Judaism saw the basic human limitation as moral rather than physical. The word sin comes from a root meaning “to miss the mark.”
Yet never in these “missings” is the misstep required. Jews have never questioned human freedom. The first recorded human act involved free choice. In eating Eden’s forbidden fruit, Adam and Eve were, it is true, seduced by the snake, but they could have resisted. The snake merely tempted them; it is clearly a story of a human lapse. Inanimate objects cannot be other than they are; they do what nature and circumstance decree. Human beings, once created, make or break themselves, forging their own destinies through their decisions. “Cease to do evil, learn to do good” (Isaiah 1:16–17)—only for human beings does this injunction hold. “I have set before you life and death…therefore choose life” (Deuteronomy 30:19). Finally, it followed from the Jewish concept of their God as a loving God that people are God’s beloved children. In one of the tenderest metaphors of the entire Bible, Hosea pictures God yearning over people as though they were toddling infants:
It was I who taught Ephraim to walk,
I took them up in my arms;
I led them with cords of human kindness,
with bands of love.
I was to them like those who lift infants to their cheeks.

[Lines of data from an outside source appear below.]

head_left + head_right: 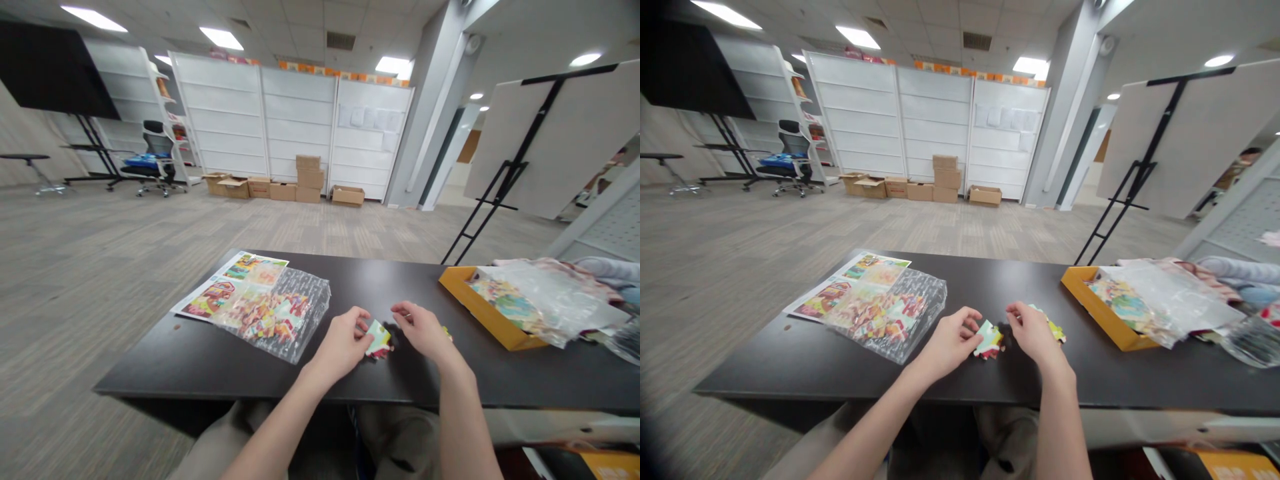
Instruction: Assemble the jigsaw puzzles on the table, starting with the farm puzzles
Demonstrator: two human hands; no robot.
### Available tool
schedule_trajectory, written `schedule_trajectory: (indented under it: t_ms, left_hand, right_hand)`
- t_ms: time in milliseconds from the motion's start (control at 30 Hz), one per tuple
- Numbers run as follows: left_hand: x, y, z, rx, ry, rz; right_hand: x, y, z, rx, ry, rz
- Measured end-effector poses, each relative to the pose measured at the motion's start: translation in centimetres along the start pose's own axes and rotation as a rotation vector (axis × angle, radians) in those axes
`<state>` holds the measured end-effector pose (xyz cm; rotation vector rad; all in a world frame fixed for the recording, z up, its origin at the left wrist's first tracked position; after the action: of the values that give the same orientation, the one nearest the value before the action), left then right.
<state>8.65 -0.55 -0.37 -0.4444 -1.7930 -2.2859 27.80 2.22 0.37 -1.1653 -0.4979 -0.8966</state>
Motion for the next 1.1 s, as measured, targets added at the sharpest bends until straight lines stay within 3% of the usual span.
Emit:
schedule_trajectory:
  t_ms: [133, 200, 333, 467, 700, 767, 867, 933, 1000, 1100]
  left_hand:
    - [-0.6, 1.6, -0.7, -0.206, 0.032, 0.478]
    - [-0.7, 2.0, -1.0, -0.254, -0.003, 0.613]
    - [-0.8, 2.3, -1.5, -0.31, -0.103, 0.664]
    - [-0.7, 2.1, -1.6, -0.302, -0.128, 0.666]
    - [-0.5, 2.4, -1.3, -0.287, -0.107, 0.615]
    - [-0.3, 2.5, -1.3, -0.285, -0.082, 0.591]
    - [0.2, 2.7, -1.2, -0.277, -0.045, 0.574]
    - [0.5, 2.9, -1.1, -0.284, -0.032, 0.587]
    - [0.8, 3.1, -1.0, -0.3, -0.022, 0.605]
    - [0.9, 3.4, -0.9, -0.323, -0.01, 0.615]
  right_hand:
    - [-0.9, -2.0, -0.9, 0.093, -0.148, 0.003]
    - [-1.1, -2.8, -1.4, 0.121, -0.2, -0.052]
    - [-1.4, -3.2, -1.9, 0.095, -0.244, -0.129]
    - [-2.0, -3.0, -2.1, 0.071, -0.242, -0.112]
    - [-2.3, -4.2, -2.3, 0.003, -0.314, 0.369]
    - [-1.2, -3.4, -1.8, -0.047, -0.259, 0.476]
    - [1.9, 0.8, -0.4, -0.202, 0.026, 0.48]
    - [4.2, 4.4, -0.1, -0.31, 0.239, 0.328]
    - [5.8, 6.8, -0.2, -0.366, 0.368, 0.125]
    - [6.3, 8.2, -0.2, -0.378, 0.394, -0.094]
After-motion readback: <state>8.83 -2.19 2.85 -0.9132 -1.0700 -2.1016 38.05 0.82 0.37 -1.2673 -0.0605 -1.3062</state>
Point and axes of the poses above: each hand's wrist, its own z-axis towards the middle knuckle, its own x-axis out of the back of the hand, y = z × x, the point moved 8 cm from there along z, towards the middle knuckle, and after that the axes turned 13 degrees about y, right-handed, at the moved point
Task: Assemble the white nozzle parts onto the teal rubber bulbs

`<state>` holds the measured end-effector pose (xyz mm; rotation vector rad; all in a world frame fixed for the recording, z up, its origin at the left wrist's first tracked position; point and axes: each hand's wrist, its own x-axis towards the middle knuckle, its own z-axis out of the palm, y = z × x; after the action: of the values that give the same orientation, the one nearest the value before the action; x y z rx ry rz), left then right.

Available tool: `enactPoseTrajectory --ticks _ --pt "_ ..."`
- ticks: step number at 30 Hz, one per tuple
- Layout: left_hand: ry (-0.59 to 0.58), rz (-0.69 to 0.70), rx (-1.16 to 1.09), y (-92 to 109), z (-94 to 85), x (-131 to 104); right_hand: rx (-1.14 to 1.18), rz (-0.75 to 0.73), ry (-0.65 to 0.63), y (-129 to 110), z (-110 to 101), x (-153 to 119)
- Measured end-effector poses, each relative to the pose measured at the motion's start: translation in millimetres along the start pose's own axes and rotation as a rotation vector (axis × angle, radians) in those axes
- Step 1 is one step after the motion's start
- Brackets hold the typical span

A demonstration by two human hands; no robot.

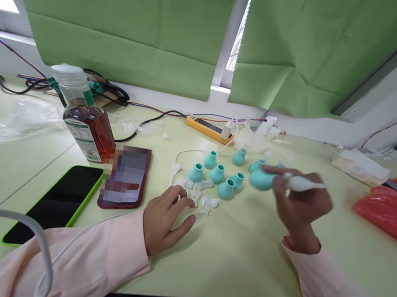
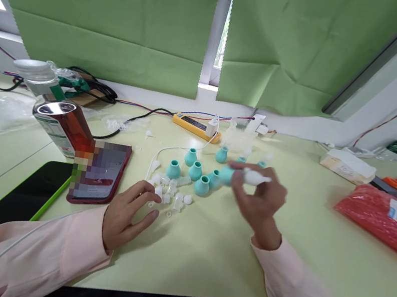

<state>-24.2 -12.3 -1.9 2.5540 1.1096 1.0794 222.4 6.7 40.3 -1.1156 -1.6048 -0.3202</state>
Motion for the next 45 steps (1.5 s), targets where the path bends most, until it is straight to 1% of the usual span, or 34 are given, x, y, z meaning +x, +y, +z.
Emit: enactPoseTrajectory --ticks 1,2,3,4,5,6,7,9,11,13,15,17,19,21,23,25,28,30,31,32,33,35,36,37,38,40,41,43,45 --pt "-0.003 -0.002 -0.029 1 -0.7 0 0.005 -0.086 -0.099 -10 4 -6" --pt "-0.014 -0.005 -0.058 1 -1.2 0 -0.005 -0.174 -0.258 -20 9 -12" --pt "-0.036 -0.015 -0.084 1 -1.5 0 -0.033 -0.275 -0.452 -29 14 -17" --pt "-0.067 -0.029 -0.105 1 -1.3 -1 -0.058 -0.397 -0.596 -36 19 -23" --pt "-0.102 -0.045 -0.114 1 -0.8 -1 -0.098 -0.501 -0.698 -42 23 -28" --pt "-0.139 -0.056 -0.111 0 0.1 -2 -0.137 -0.587 -0.766 -46 27 -33" --pt "-0.172 -0.058 -0.100 0 1.4 -2 -0.166 -0.654 -0.797 -49 31 -38" --pt "-0.225 -0.027 -0.078 0 4.1 -3 -0.194 -0.728 -0.816 -51 34 -44" --pt "-0.253 -0.009 -0.081 2 6.0 -3 -0.174 -0.759 -0.807 -51 35 -48" --pt "-0.264 -0.051 -0.130 4 6.2 -2 -0.145 -0.769 -0.791 -51 33 -49" --pt "-0.275 -0.128 -0.204 5 5.3 -2 -0.126 -0.759 -0.772 -51 33 -49" --pt "-0.285 -0.175 -0.257 5 4.4 -2 -0.112 -0.732 -0.763 -51 33 -50" --pt "-0.290 -0.166 -0.244 4 4.5 -3 -0.094 -0.683 -0.756 -49 34 -51" --pt "-0.301 -0.118 -0.219 2 5.9 -3 -0.072 -0.645 -0.741 -49 35 -53" --pt "-0.341 -0.118 -0.291 2 7.8 -3 -0.041 -0.624 -0.732 -48 35 -53" --pt "-0.402 -0.221 -0.492 3 8.7 -1 -0.009 -0.599 -0.739 -49 35 -52" --pt "-0.486 -0.487 -0.874 5 6.4 3 0.023 -0.585 -0.741 -49 34 -50" --pt "-0.487 -0.609 -1.017 5 2.7 6 0.045 -0.584 -0.738 -47 33 -49" --pt "-0.469 -0.617 -1.007 4 0.8 7 0.060 -0.552 -0.741 -46 32 -49" --pt "-0.435 -0.586 -0.930 2 -0.6 8 0.079 -0.487 -0.741 -45 32 -48" --pt "-0.392 -0.510 -0.782 0 -1.3 9 0.100 -0.392 -0.743 -44 30 -47" --pt "-0.308 -0.289 -0.335 -4 0.0 9 0.169 -0.167 -0.742 -44 27 -44" --pt "-0.275 -0.219 -0.129 -7 1.8 8 0.219 -0.061 -0.748 -45 25 -42" --pt "-0.289 -0.190 0.014 -9 3.9 8 0.278 0.039 -0.764 -47 24 -40" --pt "-0.301 -0.181 0.110 -11 6.0 7 0.350 0.131 -0.787 -49 22 -38" --pt "-0.305 -0.195 0.191 -13 9.0 5 0.528 0.303 -0.846 -53 21 -36" --pt "-0.274 -0.195 0.187 -13 9.5 4 0.630 0.393 -0.881 -56 22 -36" --pt "-0.157 -0.151 0.113 -11 8.7 2 0.823 0.585 -0.945 -61 24 -38" --pt "-0.028 -0.087 -0.035 -6 6.4 0 0.962 0.774 -1.009 -65 26 -44"
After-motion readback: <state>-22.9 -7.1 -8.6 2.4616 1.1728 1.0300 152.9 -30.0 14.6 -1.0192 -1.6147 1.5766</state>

How can I give you up, Ephraim?
How can I hand you over, O Israel?
My heart recoils within me,
my compassion grows warm and tender. (Hosea 11:3–4,8)
Even in this world, immense as it is and woven of the mighty powers of nature, men and women can walk with the confidence of children in a home in which they are fully accepted.
Even though subject to the mighty powers of nature, humans enjoy the power of choice, and they forge their own destinies through their decisions. However, they also suffer from their missteps.
What are the ingredients of the most creatively meaningful image of human existence that the mind can conceive? Remove human frailty—as grass, as a sigh, as dust, as moth-crushed—and the estimate becomes romantic. Remove grandeur—a little lower than God—and aspiration recedes. Remove sin—the tendency to miss the mark—and sentimentality threatens. Remove freedom—choose ye this day!—and responsibility goes by the board. Remove, finally, divine parentage and life becomes estranged, cut loose and adrift on a cold, indifferent sea. With all that has been discovered about human life in the intervening 2,500 years, it is difficult to find a flaw in this assessment.
Judaism conceives the most creatively meaningful image of human existence through the ingredients of human frailty, grandeur, sin, freedom and divine parentage.